Requirement - Give back exactly the stretch of data below from the line holding "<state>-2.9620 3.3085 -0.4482" through the line holding "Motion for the", both ends included, and leave the remaining lines out.

(Beginning of Input data)

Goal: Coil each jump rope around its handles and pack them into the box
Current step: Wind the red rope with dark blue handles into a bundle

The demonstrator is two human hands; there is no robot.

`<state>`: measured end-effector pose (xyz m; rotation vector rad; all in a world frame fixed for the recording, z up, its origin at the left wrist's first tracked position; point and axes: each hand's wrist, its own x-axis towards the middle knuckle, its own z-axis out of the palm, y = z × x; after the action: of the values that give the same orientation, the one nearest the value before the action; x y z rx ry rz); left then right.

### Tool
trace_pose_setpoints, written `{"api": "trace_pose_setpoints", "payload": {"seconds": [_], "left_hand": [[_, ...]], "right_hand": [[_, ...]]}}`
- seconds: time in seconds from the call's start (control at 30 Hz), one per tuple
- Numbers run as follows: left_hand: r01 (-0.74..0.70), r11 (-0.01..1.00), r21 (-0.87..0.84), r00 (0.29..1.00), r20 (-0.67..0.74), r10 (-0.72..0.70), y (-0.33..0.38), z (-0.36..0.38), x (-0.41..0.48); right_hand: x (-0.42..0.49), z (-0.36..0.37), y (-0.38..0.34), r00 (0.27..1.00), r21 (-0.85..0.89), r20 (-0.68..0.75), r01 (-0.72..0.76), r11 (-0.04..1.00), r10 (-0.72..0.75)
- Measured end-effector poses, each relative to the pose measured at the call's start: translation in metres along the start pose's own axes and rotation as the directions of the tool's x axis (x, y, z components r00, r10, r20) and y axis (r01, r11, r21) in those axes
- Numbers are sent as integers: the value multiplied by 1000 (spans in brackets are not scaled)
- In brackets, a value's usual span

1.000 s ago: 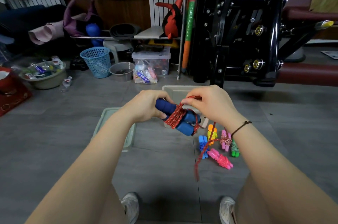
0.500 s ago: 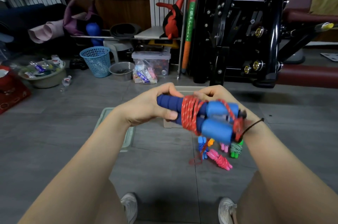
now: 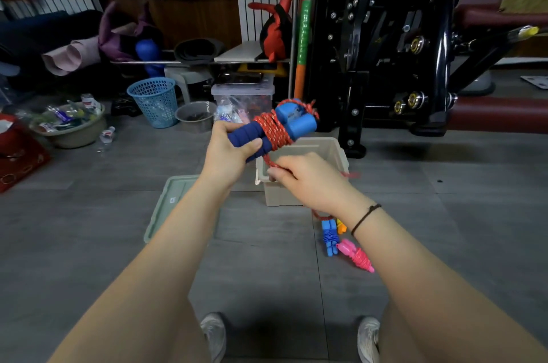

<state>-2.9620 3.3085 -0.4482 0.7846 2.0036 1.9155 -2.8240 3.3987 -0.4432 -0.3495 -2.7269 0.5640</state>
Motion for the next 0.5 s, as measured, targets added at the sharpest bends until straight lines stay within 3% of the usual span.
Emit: {"api": "trace_pose_setpoints", "payload": {"seconds": [0.2, 0.37, 0.5], "left_hand": [[-176, 903, 392, 958, 281, 65, -10, -6, 0], [-262, 888, 379, 869, 493, 45, -2, -5, -3], [-275, 852, 446, 749, 655, -101, -3, -14, -3]], "right_hand": [[0, -20, 12, 992, -127, -121, -38, 991, 22], [0, -32, 28, 983, -190, -167, -105, 976, 73], [-4, -43, 41, 970, -133, -211, -147, 980, 117]]}}
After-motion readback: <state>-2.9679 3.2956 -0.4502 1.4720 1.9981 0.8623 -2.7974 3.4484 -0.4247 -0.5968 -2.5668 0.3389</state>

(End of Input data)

Task answer -
<state>-2.9620 3.3085 -0.4482 0.7846 2.0036 1.9155 -2.8240 3.3987 -0.4432 -0.3495 -2.7269 0.5640</state>
Motion for the next 0.5 s, as measured, targets added at the sharpest bends until straight lines stay within 3% of the usual span.

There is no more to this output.